Quelque part en Orient, l’officier Glorim Cortis mène ses troupes d’élite à l’assaut d’une ville fortifiée. Par la ruse, elles s’engouffrent dans la cité et la mettent au pillage en règle : viols et beuveries de soudards s’en suivent. La Pax Romana règne à nouveau dans cette Mésopotamie rebelle (cela rappelle, une fois de plus, un scénario contemporain). Repéré par l’empereur pour sa bravoure, Glorim Cortis se voit confier une mission : découvrir et cartographier les terres inconnues situées plus à l’est. Avec un petit contingent de soldats au tempérament bien trempé, Angox, Virgil et surtout l’archer Statum, notre capitaine traverse des contrées arides et hostiles. A l’euphorie du début de l’expédition succèdent l’ennui (pas de bataille rangée à la romaine, mais de simples escarmouches) et le doute (risque de ne de jamais revoir les rives ombragées de la Méditerranée). La révolte gronde jusqu’au jour où l’expédition atteind les rives d’un fleuve immense et inconnu, bordé par une forêt tropicale.

Premier volume d’une trilogie, Pour l’Empire a été créé à quatre mains. Parmi les deux auteurs se trouve Bastien Vivès, plus habitué à créer des récits intimistes (le remarqué Le goût du chlore, primé à Angoulême en 2009). C’est une première réussie dans le genre historique. Mais est-ce vraiment une bande dessinée historique ? On ignore le contexte historique précis : quel est l’empereur qui apparaît dans le récit?

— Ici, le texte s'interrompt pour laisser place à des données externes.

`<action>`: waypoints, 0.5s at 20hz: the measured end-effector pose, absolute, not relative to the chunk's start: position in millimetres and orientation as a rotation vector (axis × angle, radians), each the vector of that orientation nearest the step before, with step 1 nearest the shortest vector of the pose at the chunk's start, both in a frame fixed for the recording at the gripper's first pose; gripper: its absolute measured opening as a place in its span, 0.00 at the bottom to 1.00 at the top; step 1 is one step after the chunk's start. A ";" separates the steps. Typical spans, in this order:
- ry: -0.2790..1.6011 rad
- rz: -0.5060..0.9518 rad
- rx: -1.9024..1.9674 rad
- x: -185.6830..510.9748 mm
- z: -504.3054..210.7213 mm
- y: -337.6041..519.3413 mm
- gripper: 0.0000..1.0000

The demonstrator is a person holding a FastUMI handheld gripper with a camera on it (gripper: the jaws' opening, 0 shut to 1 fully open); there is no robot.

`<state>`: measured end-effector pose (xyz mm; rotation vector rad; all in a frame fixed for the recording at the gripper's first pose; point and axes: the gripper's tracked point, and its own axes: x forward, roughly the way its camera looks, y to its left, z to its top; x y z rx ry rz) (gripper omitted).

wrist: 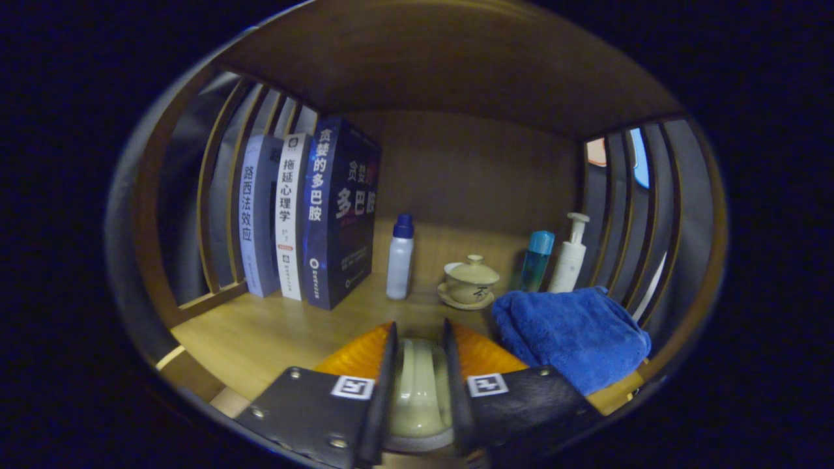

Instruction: Pull open the drawer, take out the items inside it, and place them on the countertop above the cabinet.

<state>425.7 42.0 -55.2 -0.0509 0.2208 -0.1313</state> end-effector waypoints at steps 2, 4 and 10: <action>0.156 -0.126 -0.070 411.5 -32.6 44.7 0.58; 0.108 -0.108 -0.073 394.2 -10.6 50.5 0.72; 0.059 -0.077 -0.034 310.9 27.4 59.3 0.88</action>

Hadrien? Marc-Aurèle? Nul ne le sait! Quel est le peuple de la cité assiégée? Les Parthes? Les auteurs se sont libérés des codes narratifs et graphiques classiques propres au péplum, pour nous offrir un récit original empreint d’aventure, de métaphysique et de fantastique. Le traitement graphique est splendide : nos deux illustrateurs ont utilisé un trait d’une grande finesse et une palette de couleurs minimaliste traitée en lavis. Seul le noir est traité de façon franche à côté de rouges et de verts traités à la façon de fresques romaines. Tout comme la couleur, les dialogues sont également traités de façon minimaliste : pas de bla-bla, ce sont des légionnaires et pas des philosophes grecs!

Un récit d’aventure nimbé de mystère, édité dans l’excellente collection Poisson Pilote de Dargaud.